RECORD SET:

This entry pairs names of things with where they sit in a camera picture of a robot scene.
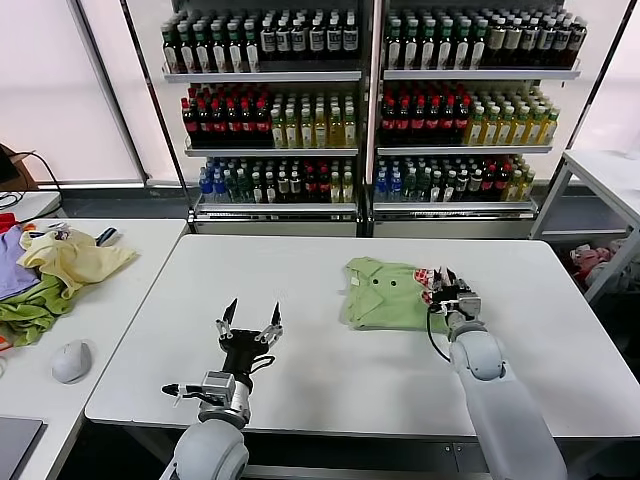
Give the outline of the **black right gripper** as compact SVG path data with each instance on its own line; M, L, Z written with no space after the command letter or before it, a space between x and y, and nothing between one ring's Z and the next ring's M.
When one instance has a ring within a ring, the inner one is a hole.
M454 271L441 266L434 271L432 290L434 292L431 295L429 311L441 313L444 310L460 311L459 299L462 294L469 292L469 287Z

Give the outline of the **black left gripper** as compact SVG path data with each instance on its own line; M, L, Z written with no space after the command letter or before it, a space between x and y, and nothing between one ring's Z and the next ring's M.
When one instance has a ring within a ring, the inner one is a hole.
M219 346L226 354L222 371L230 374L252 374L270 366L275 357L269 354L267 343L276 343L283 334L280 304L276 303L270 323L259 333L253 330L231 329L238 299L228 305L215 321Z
* * *
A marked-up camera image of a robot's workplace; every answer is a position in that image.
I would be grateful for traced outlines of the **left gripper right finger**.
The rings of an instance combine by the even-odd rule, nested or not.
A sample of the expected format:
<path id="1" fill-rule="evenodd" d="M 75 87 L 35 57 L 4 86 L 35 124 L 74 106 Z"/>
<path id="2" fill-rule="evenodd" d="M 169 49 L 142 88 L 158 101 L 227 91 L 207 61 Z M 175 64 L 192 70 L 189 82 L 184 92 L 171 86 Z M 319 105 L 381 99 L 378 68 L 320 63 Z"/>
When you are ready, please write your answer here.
...
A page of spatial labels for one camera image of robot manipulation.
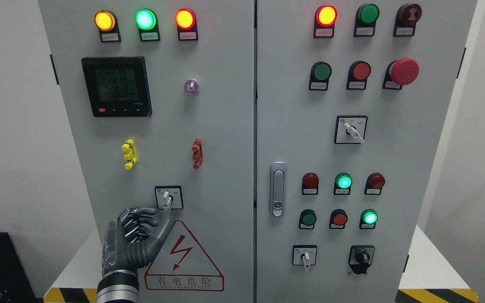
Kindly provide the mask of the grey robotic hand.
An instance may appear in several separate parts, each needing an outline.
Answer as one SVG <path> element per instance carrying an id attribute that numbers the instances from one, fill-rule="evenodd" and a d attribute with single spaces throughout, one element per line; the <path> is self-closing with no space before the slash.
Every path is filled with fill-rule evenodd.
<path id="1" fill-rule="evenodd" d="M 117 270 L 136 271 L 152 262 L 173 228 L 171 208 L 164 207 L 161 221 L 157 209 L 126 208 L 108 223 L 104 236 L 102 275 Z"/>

ASSIGNED TASK:
What is needed is every line from the data above that includes the string "nothing", copied out.

REPLY:
Give the outline of the **black right gripper** as compact SVG path data with each instance on its own line; M, L, Z written with no space after the command letter or before it, a space between x and y, and nothing between one ring's Z and the next ring's M.
Give the outline of the **black left gripper** as compact SVG path data with each instance on its own line; M, L, Z written with no space after the command letter or before it, a space between x and y, and nothing between one ring's Z and the next ring's M.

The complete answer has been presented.